Work order |
Copy every line of the data in which the word "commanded" occurs.
= = =
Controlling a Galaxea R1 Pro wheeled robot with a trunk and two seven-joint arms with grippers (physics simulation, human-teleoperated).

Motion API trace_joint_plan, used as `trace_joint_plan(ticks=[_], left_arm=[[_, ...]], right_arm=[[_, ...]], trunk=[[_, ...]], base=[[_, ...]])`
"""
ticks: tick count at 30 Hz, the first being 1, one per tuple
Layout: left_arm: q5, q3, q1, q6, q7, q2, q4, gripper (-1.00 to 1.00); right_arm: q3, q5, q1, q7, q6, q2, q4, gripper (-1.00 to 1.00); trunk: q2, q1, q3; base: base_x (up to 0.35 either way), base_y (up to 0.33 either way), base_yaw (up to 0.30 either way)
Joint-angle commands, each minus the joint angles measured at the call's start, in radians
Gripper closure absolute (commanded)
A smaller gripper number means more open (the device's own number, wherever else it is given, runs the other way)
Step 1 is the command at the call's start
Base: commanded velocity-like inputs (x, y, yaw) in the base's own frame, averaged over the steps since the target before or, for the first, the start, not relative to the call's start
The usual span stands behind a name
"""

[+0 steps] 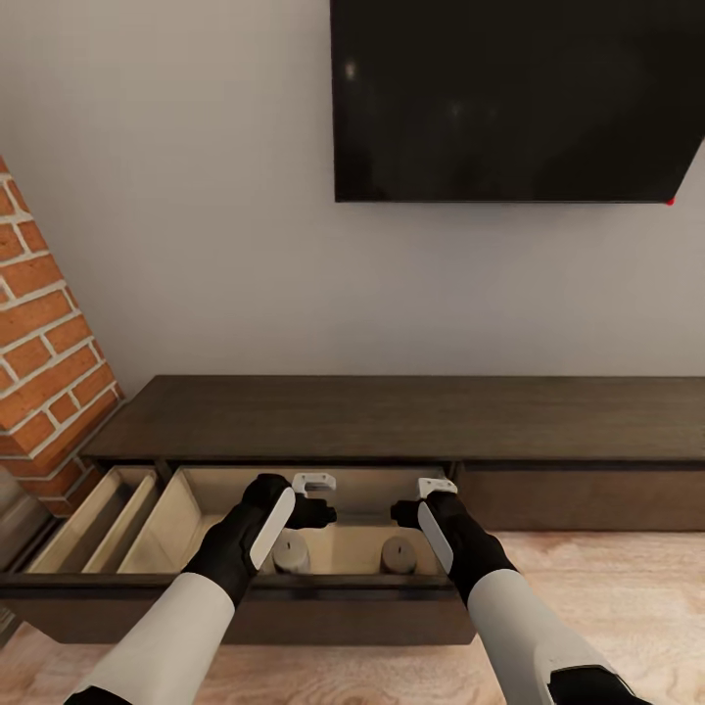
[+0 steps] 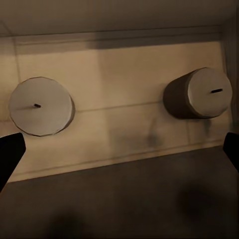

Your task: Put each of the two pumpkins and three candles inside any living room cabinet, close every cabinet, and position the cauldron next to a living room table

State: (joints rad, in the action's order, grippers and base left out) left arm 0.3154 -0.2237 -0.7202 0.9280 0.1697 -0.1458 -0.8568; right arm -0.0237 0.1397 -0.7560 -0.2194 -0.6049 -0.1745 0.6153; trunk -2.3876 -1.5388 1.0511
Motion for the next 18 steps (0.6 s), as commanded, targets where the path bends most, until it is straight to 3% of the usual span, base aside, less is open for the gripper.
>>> trace_joint_plan(ticks=[1,5,11,18], left_arm=[[0.01,-0.002,0.0,0.003,0.01,0.001,-0.003,-1.0],[0.008,-0.002,0.002,0.003,0.015,0.002,-0.018,-1.0],[0.012,0.001,0.007,0.003,0.075,0.003,-0.057,-1.0],[0.012,0.001,0.01,0.003,0.092,0.003,-0.095,-1.0]], right_arm=[[-0.002,0.011,0.0,-0.009,-0.003,0.0,0.001,-1.0],[-0.002,0.011,0.0,-0.009,-0.002,0.0,0.001,-1.0],[-0.002,0.01,0.0,-0.009,0.0,0.0,0.001,-1.0],[-0.002,0.009,0.0,-0.009,0.0,0.0,0.001,-1.0]], trunk=[[0.007,0.004,-0.002],[0.035,0.019,-0.015],[0.077,0.042,-0.034],[0.126,0.069,-0.056]], base=[[-0.008,0.0,0.0],[-0.128,0.0,0.0],[-0.109,0.0,0.0],[-0.285,0.0,0.0]])
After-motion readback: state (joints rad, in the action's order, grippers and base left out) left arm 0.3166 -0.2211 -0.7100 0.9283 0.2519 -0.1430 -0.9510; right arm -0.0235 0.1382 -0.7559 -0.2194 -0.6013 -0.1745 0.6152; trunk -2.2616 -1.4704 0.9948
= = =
Response for this exercise |
Gripper closure absolute (commanded)
Base: commanded velocity-like inputs (x, y, yaw) in the base's own frame, averaged over the steps since the target before or, for the first, the start, not relative to the call's start
Motion for the next 18 steps (0.6 s), as commanded, targets where the path bends most, until it is straight to 3% of the usual span, base aside, less is open for the gripper.

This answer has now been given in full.